As for the mother and her common-law husband, step-father to the boys, they too were charged. They are no longer together as a couple, but when they were and the boys were with them on weekends it was, according to the charges, standard procedure for the marijuana plants being grown by the mother to produce the wherewithal by which the 13-year-old during the course of a weekend would smoke marijuana six to seven times. The couple, in other words, were grooming the teen-age boys to become habitual marijuana users.
Both adults in the household were in their 30s and unemployed, both with no more than Grade 9 educations and they had both earned multiple prior convictions for breaking laws. The mother was found guilty of producing marijuana. The stepfather was convicted of trafficking in the years 2016 and 2017. The defence the stepfather put forward was that he had gained no profit, that what he was charged with was merely "a moral breach and only a technical violation of the law" since the drugs were shared within the family unit.
The judge would have none of it, noting that legislation clearly "has specific concerns regarding the provision of drugs of any kind to children." The stepfather was jailed for 90 days, the mother ordered to 45 days in jail, and both are able to serve their time intermittently, possibly on weekends. With no employment to complicate their lives, it is unlikely that this kind of arrangement, useful for the employed, would benefit them in a like manner.

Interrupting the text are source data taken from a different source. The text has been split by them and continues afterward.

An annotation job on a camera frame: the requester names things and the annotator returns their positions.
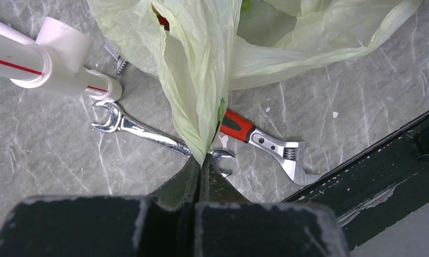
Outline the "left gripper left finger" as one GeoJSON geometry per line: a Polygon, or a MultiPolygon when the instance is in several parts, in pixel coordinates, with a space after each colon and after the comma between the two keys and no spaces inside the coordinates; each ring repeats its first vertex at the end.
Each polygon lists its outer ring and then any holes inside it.
{"type": "Polygon", "coordinates": [[[149,196],[161,208],[178,209],[189,194],[193,182],[197,181],[200,168],[194,156],[190,156],[174,176],[152,191],[149,196]]]}

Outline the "red grape bunch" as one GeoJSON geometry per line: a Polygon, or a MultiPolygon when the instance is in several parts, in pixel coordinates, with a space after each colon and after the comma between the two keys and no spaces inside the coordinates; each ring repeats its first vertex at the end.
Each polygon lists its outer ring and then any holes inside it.
{"type": "Polygon", "coordinates": [[[167,19],[161,15],[157,15],[157,18],[159,20],[160,25],[163,26],[166,31],[169,31],[170,25],[167,19]]]}

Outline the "pale green plastic bag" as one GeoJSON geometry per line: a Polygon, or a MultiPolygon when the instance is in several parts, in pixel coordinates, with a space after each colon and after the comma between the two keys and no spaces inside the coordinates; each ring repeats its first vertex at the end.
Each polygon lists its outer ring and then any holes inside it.
{"type": "Polygon", "coordinates": [[[420,1],[89,1],[103,36],[156,77],[179,136],[198,163],[218,131],[230,90],[363,57],[420,1]],[[167,19],[166,31],[157,15],[167,19]]]}

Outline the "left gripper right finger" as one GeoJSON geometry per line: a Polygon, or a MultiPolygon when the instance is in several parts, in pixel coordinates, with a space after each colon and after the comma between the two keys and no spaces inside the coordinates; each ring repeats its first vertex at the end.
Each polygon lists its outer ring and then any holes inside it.
{"type": "Polygon", "coordinates": [[[221,173],[214,157],[207,154],[200,169],[200,202],[250,202],[221,173]]]}

The way in which this scenario of parents providing marijuana to underage children was revealed, was when the boy's father, who had joint custody, found his son attempting to smoke in the basement of their house. What he was trying to smoke was not marijuana, but catnip. When the father pursued a questioning of his son the entire story of coerced indoctrination into a life of cannabis use by a minor on the part of his mother was revealed.